Summer is an incredible time for having the experiences you will ultimately write about in your college essays. During summer, students try new things and learn new skills. They explore new places and meet new friends. Summer is when interests evolve into passions, and when new passions are born. And when children and teens hopefully challenge themselves. There is a vital aspect to the story above – for many students, it is entirely true. There is a reason this essay topic has become a cliché – for many students, age-appropriate teen programs represent the first exposure to life outside of their bubble. These students did have a transformative experience – this developed perspective is one of the major benefits of attending a teen program of this type. Similarly, camp does help kids grow and mature, develop community, and ultimately take on leadership roles – after all, there is a reason parents send their kids to camp summer after summer.

The issue, however, is that when a student describes these shared experiences in a college essay, they do so in a way that causes them to blend into, rather than stand out from, the rest of the application pool – and if they leave an impression, it very well might be negative. Of course, this doesn’t mean that students should avoid writing about their summer experiences – summer can provide incredible fodder for essays. In fact, I wrote my own Common App essay on an experience I had on a teen program. However, your approach must be crafted to avoid the pitfalls of cliché, and to focus on a student’s unique experience, and a student’s unique development. So what can you do to avoid a clichéd essay?

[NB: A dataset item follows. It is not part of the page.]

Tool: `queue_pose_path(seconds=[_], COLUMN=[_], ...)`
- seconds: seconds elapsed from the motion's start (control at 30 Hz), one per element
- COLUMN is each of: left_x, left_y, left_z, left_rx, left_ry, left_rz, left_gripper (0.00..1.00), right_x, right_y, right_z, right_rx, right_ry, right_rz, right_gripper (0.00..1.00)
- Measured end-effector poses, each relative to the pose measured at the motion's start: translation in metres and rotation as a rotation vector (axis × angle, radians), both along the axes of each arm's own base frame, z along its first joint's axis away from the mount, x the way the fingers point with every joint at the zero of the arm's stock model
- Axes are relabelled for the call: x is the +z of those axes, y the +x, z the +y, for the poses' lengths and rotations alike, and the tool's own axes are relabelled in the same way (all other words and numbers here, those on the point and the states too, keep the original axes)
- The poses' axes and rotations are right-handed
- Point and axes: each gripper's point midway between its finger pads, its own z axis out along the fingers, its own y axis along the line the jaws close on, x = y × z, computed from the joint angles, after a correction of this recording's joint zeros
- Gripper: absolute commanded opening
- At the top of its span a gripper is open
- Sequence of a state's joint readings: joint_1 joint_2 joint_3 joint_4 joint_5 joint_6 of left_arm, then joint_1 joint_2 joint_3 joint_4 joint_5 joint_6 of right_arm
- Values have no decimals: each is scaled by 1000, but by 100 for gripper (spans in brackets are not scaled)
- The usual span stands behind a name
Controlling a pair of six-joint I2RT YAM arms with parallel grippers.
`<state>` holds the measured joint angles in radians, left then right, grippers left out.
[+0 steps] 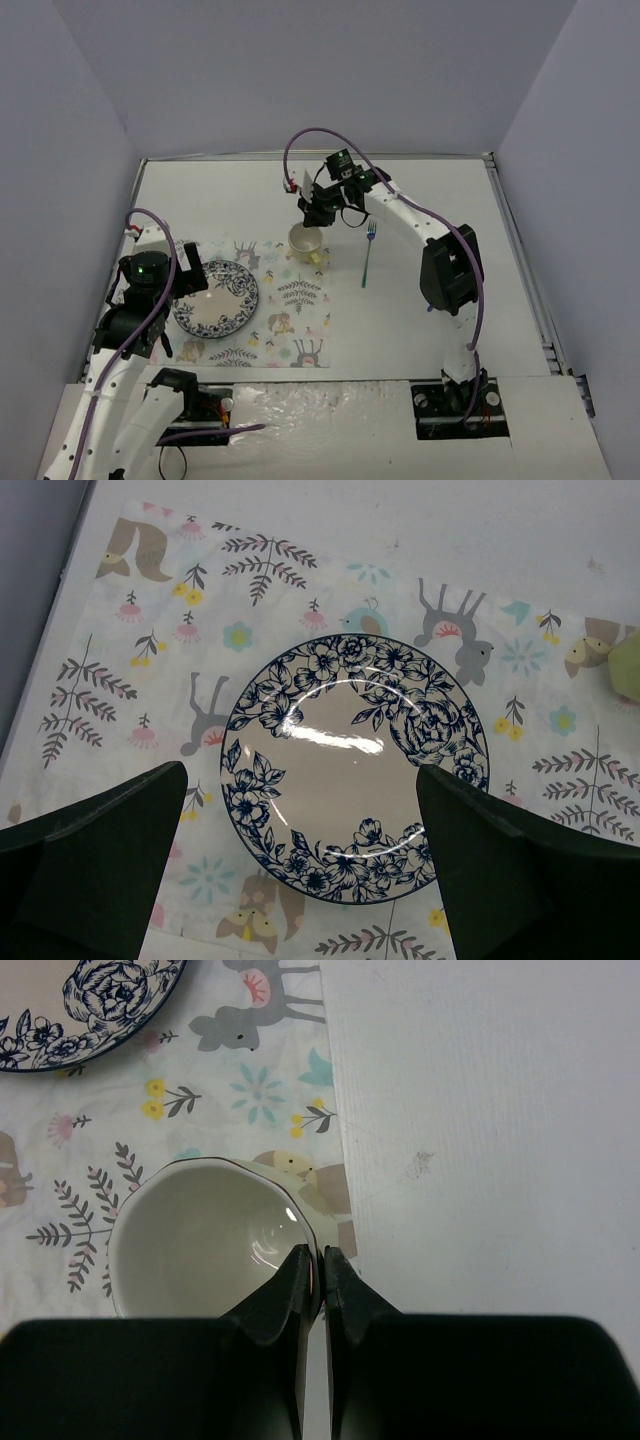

In short, you must tell your own story – and the emphasis should be on yourself, not your program. It’s not about the building project you worked on with twenty, thirty, or forty other teens – but about the one real relationship you forged with someone who was scheduled to move in once construction was completed. Not about the class you taught in English, but about how you earned a nickname from the students. Not about the coursework you did, but about the street food you sampled. Your story may not have an entirely unique arc or trajectory, but it is still a unique story. You need to use your essay to highlight the aspects that make it unique.

And, if you want your words to stand out, then back them up. Did teaching children open up your eyes about the need to give back? Then sign-up for one of the many child-centric volunteering opportunities that are available. Did you have an incredible, transformative experience growing up at camp? Perhaps you can work as a CIT, or get involved in a Campership program. Did that street food expose you to the variance in global cuisine? Maybe it’s time to start a food blog. Your college essay is an opportunity to write about something meaningful – and if your summer experience was truly meaningful to you, it won’t be limited solely to one summer.

There is nothing wrong about wanting to write about your camp or summer program in your college essay – these are oftentimes powerful experiences that really do reflect the individual a student has grown into. However, be careful when composing your essay that you deal in the truths and details of your story, rather than falling into the trap of relying on broad clichés regarding personal growth and development. You have a story to tell – make sure it’s about you, and that it’s one worth reading.